**TASK STATEMENT**
Both ends included, restate word for word the lines from the first line of the listing through the line containing "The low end". Leave the pictures out.

BEGIN EXERCISE DATA

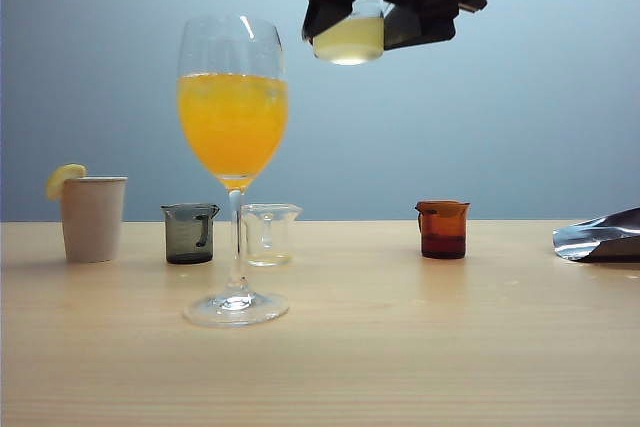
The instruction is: Pick up the third measuring cup from the left, pour the pineapple juice inside into the goblet, and finally put the measuring cup back in its original place.
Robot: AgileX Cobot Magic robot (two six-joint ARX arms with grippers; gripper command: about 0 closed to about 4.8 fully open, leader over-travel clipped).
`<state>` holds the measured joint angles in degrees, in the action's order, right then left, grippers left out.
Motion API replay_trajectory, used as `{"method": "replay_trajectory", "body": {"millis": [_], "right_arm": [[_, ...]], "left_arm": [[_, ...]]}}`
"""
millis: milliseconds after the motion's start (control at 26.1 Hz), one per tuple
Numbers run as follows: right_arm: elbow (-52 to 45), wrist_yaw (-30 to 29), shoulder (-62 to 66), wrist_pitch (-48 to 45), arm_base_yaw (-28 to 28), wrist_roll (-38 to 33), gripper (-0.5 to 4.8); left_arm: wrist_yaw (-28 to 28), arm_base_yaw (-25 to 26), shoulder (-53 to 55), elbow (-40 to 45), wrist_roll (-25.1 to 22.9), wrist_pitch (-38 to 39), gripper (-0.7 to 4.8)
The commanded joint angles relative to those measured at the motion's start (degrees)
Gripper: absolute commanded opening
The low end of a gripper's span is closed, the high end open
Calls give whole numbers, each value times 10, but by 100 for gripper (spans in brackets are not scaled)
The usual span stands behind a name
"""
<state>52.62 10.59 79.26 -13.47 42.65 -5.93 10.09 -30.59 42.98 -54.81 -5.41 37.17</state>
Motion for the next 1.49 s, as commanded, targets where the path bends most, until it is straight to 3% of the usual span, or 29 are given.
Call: {"method": "replay_trajectory", "body": {"millis": [38,153,688,1492], "right_arm": [[-15,0,-33,-16,18,6,209],[-28,0,-52,-10,39,35,210],[-27,-2,-54,-17,42,39,209],[-6,-43,-54,3,43,203,209]], "left_arm": [[2,0,-1,-2,-1,-4,-5],[2,0,-1,-2,-1,-4,-5],[2,0,-1,-2,-1,-4,-5],[2,0,-1,-2,-1,-4,-5]]}}
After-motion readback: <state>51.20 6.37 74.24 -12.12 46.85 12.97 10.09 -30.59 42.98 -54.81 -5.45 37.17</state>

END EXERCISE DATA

**EXERCISE RESULT**
The instruction is: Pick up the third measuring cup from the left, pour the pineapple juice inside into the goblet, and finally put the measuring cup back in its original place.
Robot: AgileX Cobot Magic robot (two six-joint ARX arms with grippers; gripper command: about 0 closed to about 4.8 fully open, leader over-travel clipped).
`<state>` holds the measured joint angles in degrees, in the action's order, right then left, grippers left out.
Motion API replay_trajectory, used as `{"method": "replay_trajectory", "body": {"millis": [_], "right_arm": [[_, ...]], "left_arm": [[_, ...]]}}`
"""
millis: milliseconds after the motion's start (control at 26.1 Hz), one per tuple
Numbers run as follows: right_arm: elbow (-52 to 45), wrist_yaw (-30 to 29), shoulder (-62 to 66), wrist_pitch (-48 to 45), arm_base_yaw (-28 to 28), wrist_roll (-38 to 33), gripper (-0.5 to 4.8); left_arm: wrist_yaw (-28 to 28), arm_base_yaw (-25 to 26), shoulder (-53 to 55), elbow (-40 to 45), wrist_roll (-25.1 to 22.9), wrist_pitch (-38 to 39), gripper (-0.7 to 4.8)
The commanded joint angles relative to those measured at the motion's start (degrees)
Gripper: absolute commanded opening
The low end of a gripper's span is closed, the high end open

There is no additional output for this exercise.